Insurance, reinsurance, and brokerage firms continue to push the narrative that they are no longer merely sources or conduits for risk capital repriced on an annual cycle. Instead, they now position themselves as full-service consultants on climate change risks across the enterprise.
Of course, that argument also conveniently supports the growth of recurring revenue streams built on risk modeling and consulting services.
Dean Klisura, President and CEO of Guy Carpenter, underscored this point during Marsh McLennan’s earnings call this week, stating that the firm’s “analytics platform is what differentiates us.” He added that clients should focus less on negotiating the next renewal or quarterly claims process and more on managing volatility and capital efficiency in the face of long-term climate risks.

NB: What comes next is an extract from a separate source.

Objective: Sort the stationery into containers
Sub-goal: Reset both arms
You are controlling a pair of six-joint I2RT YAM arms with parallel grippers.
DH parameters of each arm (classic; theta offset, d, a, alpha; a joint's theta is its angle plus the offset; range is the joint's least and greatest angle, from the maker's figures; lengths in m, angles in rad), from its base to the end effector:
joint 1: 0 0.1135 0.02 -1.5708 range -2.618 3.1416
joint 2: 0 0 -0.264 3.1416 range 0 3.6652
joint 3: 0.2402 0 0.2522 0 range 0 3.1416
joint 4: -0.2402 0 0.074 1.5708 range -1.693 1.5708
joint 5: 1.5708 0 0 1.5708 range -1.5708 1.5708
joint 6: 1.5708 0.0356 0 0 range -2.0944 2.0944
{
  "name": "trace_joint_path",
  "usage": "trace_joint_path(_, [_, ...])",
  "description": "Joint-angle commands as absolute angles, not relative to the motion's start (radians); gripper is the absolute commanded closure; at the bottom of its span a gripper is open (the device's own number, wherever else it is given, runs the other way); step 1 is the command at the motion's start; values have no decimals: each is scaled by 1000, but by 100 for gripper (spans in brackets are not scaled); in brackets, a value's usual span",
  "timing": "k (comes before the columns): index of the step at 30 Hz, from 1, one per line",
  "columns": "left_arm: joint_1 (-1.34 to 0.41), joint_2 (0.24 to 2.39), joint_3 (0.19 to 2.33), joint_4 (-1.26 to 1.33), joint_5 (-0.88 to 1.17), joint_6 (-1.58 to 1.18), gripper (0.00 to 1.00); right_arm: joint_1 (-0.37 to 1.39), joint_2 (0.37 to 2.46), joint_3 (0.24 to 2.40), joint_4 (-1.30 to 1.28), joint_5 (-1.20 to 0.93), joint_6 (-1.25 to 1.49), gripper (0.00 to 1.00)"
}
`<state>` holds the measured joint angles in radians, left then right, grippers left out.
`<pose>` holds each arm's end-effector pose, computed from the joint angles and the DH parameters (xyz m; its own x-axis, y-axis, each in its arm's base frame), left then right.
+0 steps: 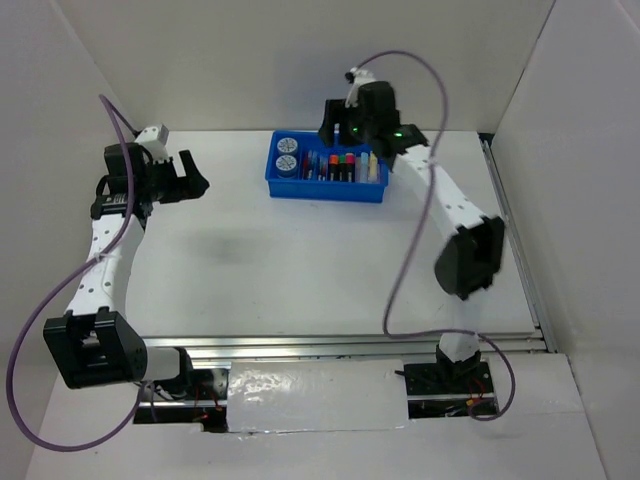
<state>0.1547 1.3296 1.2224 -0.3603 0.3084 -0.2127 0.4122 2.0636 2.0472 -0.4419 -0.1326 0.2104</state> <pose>0.3013 0.0360 0.3547 -0.4608 -0.2754 -0.8437 0.0242 0.9464 -0.3222 0.4460 0.2001 0.3537 -0.5021 0.0064 -0.8648 -0.4099 0.8787 0.2445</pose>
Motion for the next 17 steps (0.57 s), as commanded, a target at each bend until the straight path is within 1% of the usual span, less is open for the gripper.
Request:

I think the greatest application for AI in our sector will be managing the impact of climate change. Our clients want to know and they want to help them – want us to help them manage catastrophe risk moving forward, looking at their portfolios, providing advice, helping them model future climate change impact, building proprietary models using AI. That will be the true differentiator for Guy Carpenter as we try to support our clients.
But the industry’s ambition to become a full-service climate risk provider hinges on a key assumption: that its data and models have been retrofitted—climate-conditioned—to account for broader and longer-term climate risks.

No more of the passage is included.